_What is being asked:_ Would you copy exactly the lines in the data below from the one that has "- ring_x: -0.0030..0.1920" through the one that has "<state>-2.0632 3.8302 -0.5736", dropping any pictures?

(Stored data)
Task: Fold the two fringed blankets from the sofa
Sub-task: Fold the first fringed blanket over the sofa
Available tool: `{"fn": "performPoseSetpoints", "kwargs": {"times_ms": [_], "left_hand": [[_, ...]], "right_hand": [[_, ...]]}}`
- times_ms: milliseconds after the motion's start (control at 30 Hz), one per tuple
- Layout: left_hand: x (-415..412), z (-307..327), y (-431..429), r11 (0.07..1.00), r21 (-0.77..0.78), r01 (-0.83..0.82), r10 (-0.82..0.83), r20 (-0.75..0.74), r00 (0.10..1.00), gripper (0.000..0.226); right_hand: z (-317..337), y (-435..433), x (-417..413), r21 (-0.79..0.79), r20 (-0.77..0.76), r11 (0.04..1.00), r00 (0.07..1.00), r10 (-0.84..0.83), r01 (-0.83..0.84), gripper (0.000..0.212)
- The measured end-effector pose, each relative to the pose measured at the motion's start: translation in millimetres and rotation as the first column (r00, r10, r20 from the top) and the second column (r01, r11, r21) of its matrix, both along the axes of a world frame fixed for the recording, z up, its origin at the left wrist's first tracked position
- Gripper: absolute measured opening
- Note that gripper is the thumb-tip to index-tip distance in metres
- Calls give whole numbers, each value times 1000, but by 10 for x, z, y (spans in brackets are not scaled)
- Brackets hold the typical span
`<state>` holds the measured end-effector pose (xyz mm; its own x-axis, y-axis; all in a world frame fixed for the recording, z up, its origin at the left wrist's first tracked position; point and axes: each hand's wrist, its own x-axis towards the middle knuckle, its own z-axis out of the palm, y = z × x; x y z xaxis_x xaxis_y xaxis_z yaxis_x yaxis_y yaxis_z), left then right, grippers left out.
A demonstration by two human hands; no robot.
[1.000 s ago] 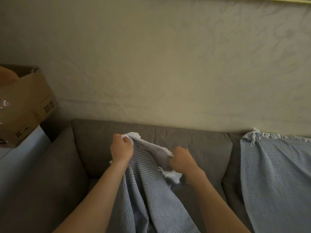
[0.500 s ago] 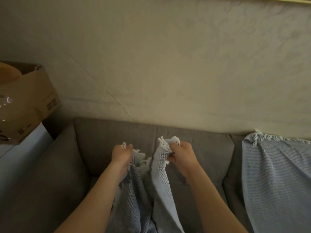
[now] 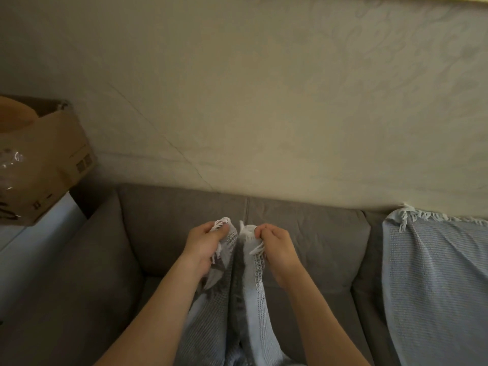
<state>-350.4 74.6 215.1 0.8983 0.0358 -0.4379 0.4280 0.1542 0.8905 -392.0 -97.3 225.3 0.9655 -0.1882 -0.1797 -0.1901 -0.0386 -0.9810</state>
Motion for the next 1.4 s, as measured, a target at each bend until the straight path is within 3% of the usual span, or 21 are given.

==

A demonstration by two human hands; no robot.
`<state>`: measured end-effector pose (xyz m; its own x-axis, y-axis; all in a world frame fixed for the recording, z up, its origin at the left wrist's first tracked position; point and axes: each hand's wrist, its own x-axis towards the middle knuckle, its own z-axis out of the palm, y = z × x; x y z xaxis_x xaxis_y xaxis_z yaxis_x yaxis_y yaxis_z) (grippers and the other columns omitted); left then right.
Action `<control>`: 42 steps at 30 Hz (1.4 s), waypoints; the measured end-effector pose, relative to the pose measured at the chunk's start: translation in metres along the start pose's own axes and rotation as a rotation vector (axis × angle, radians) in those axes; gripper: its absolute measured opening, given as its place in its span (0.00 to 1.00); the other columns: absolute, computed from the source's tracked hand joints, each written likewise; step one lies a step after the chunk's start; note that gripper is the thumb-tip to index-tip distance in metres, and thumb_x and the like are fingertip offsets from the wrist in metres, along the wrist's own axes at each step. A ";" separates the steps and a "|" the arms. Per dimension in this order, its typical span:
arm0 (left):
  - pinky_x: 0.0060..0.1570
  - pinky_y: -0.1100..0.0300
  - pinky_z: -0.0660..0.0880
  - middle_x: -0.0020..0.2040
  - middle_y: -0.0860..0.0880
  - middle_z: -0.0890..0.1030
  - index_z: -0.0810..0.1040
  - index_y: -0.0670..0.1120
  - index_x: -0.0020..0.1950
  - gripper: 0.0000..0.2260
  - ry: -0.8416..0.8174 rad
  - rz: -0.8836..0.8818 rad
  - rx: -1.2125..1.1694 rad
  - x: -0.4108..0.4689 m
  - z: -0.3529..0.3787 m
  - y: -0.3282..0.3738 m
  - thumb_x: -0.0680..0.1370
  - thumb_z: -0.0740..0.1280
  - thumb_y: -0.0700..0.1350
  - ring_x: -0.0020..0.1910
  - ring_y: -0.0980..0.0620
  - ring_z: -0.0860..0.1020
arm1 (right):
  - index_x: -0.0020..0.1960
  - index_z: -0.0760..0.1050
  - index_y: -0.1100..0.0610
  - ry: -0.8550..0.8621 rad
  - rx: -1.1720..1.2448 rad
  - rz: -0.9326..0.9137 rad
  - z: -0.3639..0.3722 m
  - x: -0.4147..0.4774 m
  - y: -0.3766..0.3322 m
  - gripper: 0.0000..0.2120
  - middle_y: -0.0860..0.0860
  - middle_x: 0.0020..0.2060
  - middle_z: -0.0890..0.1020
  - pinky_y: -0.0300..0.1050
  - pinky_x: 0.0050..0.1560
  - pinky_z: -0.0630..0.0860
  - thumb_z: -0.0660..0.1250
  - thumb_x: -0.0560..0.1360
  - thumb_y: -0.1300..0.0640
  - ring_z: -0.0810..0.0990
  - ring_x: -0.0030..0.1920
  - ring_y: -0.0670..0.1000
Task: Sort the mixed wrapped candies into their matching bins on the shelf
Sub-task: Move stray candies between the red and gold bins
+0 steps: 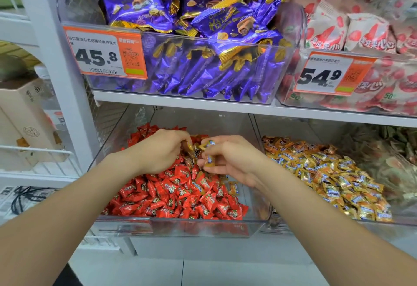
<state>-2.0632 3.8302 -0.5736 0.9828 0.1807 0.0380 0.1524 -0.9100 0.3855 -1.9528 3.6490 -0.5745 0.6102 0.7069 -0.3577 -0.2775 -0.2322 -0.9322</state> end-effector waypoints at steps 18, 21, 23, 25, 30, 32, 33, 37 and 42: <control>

_Written solution:_
  - ring_x: -0.0030..0.1920
  - ring_y: -0.0670..0.1000
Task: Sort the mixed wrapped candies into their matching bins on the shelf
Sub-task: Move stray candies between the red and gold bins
+0 steps: 
<state>-2.0632 3.8302 -0.5736 0.9828 0.1807 0.0380 0.1524 -0.9100 0.3855 -1.9528 3.6490 -0.5745 0.6102 0.7069 -0.3577 -0.2775 -0.2322 -0.9322</state> end-effector waypoints at steps 18, 21, 23, 25, 30, 32, 33, 37 and 42: <control>

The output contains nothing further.